腕をあげて赤石の頬に指を滑らせる。そして───······
───手を拳に変えてそのまま頬を殴った。
「いってええっ!!」
「…悪い。流されたらいけないと思って。」
「流されろよ!今良い雰囲気だったじゃん!!」
「俺、お前に抱かれるとか嫌だ。」
雰囲気をぶっ壊して赤石の赤く少し腫れている頬に掌を置いた。
「…悪い。本当に、悪かった」
「…いいけどさぁ。そのらしく顔どうにかしなよ。」
「なんだよそれ」
「ああもう、さっき俺、若がいるからユキくんは寂しくないだろうとか言ったけど、そんなこと絶対無いから。ユキくんだよ?あんなみっちゃんが大好きな子が寂しくないなんて思わないわけないじゃん。」
ムスッとしながらそう言って頬を俺の手の上から押さえる。
「みっちゃんの手、冷たくて気持ちいい。許してあげるからもうちょっと冷やして」
少しだけ赤石に救われた気がした。
***
少ししてから若たちのところへ戻った。すでに飯を食っててユキはオムライスを美味しそうに食べていた。
「あれ?赤石頬っぺ腫れてんぞ?」
「殴られましたー!」
「命に?お前何したんだよ!」
大きい声で話す二人。それに若干呆れているとユキが俺を睨むように見ていて不思議に思いながらユキの隣の椅子に腰を落とす。
「赤石さんと命、二人きり、ダメ…っ」
「…忘れ物取りに行ってただけだろ」
嘘だけど。

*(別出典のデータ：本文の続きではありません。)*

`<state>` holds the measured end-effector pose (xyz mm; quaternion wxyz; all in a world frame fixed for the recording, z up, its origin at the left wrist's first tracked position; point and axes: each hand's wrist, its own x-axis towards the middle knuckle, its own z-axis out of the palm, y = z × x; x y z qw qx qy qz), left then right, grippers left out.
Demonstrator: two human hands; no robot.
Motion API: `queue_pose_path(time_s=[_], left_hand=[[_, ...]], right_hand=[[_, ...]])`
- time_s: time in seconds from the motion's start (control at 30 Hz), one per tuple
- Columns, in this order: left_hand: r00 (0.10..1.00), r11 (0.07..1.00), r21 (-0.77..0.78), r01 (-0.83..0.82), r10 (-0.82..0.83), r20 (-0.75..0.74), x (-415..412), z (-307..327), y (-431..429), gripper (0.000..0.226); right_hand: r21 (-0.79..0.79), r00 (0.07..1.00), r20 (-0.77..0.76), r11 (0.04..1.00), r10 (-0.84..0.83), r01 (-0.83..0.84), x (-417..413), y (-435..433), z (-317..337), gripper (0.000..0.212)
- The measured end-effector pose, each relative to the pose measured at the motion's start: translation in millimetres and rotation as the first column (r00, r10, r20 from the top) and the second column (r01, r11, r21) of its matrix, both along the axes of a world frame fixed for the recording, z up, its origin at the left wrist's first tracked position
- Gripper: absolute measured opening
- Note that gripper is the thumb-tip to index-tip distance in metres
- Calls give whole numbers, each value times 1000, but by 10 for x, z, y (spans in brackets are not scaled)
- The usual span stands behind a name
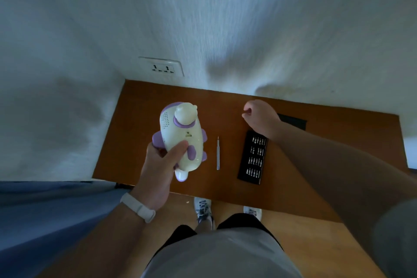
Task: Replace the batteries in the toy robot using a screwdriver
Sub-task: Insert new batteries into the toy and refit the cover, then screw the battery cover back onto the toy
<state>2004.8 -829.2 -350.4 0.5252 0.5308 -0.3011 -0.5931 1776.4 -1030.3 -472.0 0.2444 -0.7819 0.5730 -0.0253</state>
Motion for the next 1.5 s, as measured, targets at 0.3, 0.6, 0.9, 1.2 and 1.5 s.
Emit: queue_pose_path(time_s=[0.3,0.6,0.9,1.2,1.5], left_hand=[[1000,1000,2,8,-8,-25,-12,-34,-49,33],[1000,1000,-15,22,-22,1,-60,-116,-65,31],[999,999,10,36,-36,11,-53,-318,-110,38],[999,992,123,30,-25,-41,13,-623,-148,66],[999,988,143,54,-52,-16,4,-688,-292,75]], right_hand=[[11,1000,-17,1000,-24,24,82,-23,-31,25],[109,993,-117,994,3,10,141,-28,125,22],[116,995,-98,993,27,-16,109,-52,123,23],[11,999,39,1000,-24,23,5,-23,-105,13],[29,998,51,999,-25,23,-31,-12,-95,17]])
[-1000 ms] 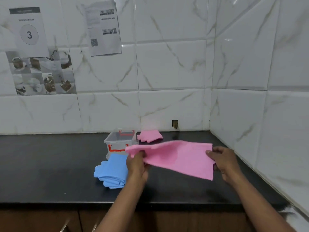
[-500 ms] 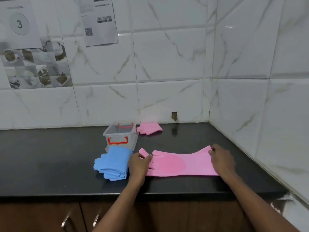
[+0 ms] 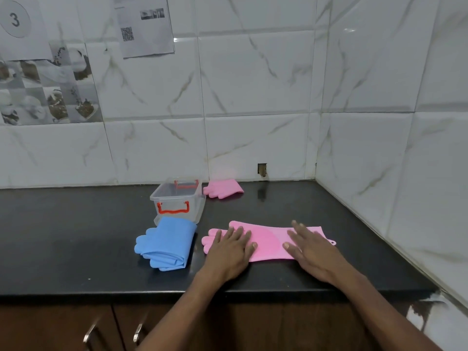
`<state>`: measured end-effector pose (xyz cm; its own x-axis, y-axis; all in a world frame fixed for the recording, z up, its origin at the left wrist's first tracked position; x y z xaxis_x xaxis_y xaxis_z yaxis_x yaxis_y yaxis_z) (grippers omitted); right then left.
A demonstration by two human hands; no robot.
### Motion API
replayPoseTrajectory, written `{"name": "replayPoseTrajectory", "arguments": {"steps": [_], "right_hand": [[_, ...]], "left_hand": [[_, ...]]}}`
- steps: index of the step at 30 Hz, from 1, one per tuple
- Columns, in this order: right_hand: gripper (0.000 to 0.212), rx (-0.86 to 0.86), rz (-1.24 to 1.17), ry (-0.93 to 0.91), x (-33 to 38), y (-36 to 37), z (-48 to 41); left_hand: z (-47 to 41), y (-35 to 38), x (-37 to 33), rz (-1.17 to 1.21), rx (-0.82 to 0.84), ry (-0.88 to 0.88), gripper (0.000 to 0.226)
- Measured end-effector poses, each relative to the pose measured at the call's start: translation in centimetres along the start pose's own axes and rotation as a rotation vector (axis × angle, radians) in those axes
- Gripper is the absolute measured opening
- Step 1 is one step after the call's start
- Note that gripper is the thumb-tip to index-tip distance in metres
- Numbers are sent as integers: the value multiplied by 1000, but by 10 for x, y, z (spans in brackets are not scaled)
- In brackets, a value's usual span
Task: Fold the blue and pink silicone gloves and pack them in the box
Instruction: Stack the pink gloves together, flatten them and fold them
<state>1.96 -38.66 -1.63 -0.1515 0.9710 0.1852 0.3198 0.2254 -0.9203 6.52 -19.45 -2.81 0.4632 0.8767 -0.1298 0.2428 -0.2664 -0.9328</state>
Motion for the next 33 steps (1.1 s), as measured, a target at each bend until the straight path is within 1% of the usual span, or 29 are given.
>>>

何か色々あったけど。
「僕、命いない、嫌だ」
「…そうかよ」
「一緒、いる」
口の回りにケチャップつけたまま言われても。ティッシュでそれを拭ってやるとそのまま唇を尖らせて突き出してくる。
「…キスはしないぞ」
「なんでぇ…!」
「外はダメだって言ってるだろ」
ユキの耳元で小声で話す、若に聞かれたらたまったもんじゃないから。
「お部屋、行ったら良いの?」
「いいよ」
「赤石さんは?」
「…いるけど、いない」
赤石にはバレてるんだし。キスを見られるくらいどうってことない。
「いるの…?僕、恥ずかしい、ちゅーできない…」
「何だよお前」
ここではできるのに、赤石の前ではできないのかよ。ハハッと笑みが漏れてそんな俺に怒ってるのか頬を膨らましているユキは残りのオムライスを口の中にいっきに詰め込んだ。
「おいおい、口パンパンじゃねえか」
「ん、んぐ…んごご、ぐ」
「話すのは飲み込んでからだって。」
ユキに水を渡すと、慌てた様子でそれを飲んでいた。